Further, the present invention can be used not only for trace circuits of in-circuit emulators but also for example, trace circuits for microprograms.

(Effects of the Invention) As explained above, the present invention detects in real time if there is a loop registered in advance during tracing, and prevents the loop execution portion from being duplicated and recorded in the trace memory. By doing so, it is possible to realize a trace function that makes effective use of memory.

This makes it possible to trace phenomena that could not be captured by conventional trace functions without increasing the capacity of the trace memory.

[Brief explanation of drawings]

Fig. 1 is a block diagram of an embodiment of the trace circuit of the present invention, Fig. 2 is a timing chart for explaining the operation when the beginning of a loop is executed sequentially, and Fig. 3 is a case where a branch is made to the beginning of the loop.
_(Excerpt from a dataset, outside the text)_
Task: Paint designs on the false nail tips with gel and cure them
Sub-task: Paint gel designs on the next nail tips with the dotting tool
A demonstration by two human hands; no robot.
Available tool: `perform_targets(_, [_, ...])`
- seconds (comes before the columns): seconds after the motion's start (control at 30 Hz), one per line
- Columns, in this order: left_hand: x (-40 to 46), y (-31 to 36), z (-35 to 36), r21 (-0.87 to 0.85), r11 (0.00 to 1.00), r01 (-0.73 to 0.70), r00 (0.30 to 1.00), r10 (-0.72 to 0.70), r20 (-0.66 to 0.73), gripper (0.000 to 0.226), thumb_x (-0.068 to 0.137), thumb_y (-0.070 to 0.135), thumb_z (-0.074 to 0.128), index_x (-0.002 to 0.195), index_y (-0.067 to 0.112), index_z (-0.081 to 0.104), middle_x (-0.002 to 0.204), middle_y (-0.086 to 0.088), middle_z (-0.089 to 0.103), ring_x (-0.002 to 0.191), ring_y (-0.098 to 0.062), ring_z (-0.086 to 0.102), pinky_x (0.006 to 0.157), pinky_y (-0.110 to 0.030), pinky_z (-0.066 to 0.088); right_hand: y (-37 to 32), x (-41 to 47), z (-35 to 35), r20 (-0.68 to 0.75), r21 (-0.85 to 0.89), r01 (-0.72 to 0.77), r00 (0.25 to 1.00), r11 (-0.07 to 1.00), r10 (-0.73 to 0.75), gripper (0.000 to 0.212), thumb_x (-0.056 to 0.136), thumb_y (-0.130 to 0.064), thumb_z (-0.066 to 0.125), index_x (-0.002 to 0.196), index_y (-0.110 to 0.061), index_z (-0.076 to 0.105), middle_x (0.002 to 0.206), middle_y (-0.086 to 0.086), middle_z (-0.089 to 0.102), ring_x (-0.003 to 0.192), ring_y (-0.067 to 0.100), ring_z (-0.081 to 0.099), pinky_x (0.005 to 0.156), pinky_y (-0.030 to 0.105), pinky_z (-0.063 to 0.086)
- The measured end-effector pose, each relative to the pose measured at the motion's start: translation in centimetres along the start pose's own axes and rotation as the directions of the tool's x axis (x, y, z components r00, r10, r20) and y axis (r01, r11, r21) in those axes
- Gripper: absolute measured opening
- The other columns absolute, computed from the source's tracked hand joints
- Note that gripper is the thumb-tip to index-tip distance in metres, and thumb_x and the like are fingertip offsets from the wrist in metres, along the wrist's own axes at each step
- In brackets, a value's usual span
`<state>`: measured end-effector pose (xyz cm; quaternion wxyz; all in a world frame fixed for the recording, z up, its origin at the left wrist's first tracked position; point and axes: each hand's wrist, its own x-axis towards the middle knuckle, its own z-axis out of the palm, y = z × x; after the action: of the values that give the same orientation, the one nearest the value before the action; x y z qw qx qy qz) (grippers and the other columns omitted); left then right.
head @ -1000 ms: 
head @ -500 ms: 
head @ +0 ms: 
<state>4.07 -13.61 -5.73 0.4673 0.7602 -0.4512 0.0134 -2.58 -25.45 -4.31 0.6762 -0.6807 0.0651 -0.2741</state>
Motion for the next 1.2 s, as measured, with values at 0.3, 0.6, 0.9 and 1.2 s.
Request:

Timing charts for explaining the operation of FIGS. 4(a) and 4(b)
) is a diagram showing an example of the trace operation of the embodiment of FIG. 1, (a) is a diagram showing the operation of the target processor, (b) is a diagram showing the contents of the trace memory, and ( b) is a diagram showing an example of a conventional tracing operation. 1...Trace memory 2...Decoder 3a, 3
b...1 adder 4...latch 5...loop address register

Claims (1)

[Scope of Claim] A trace circuit that causes a target system to execute a program and records the states of a data bus and an address bus in a trace memory while monitoring bus accesses of the target system. The loop address register (5) that stores the start address of the loop to be processed matches the loop start address stored in the loop address register (5) and the current address of the address bus of the target system. a comparator (6a) that stores the current address in the trace memory when a match is detected by the comparator (6a); ), the comparator (6b) detects whether the current address is a contiguous address to the previous address or a discontinuous address when a match is detected by the comparator (6b); and a selector (9) that selects an address held by the storage circuit as a write address to the trace memory when it is detected that the current address and the previous address are discontinuous. trace circuit.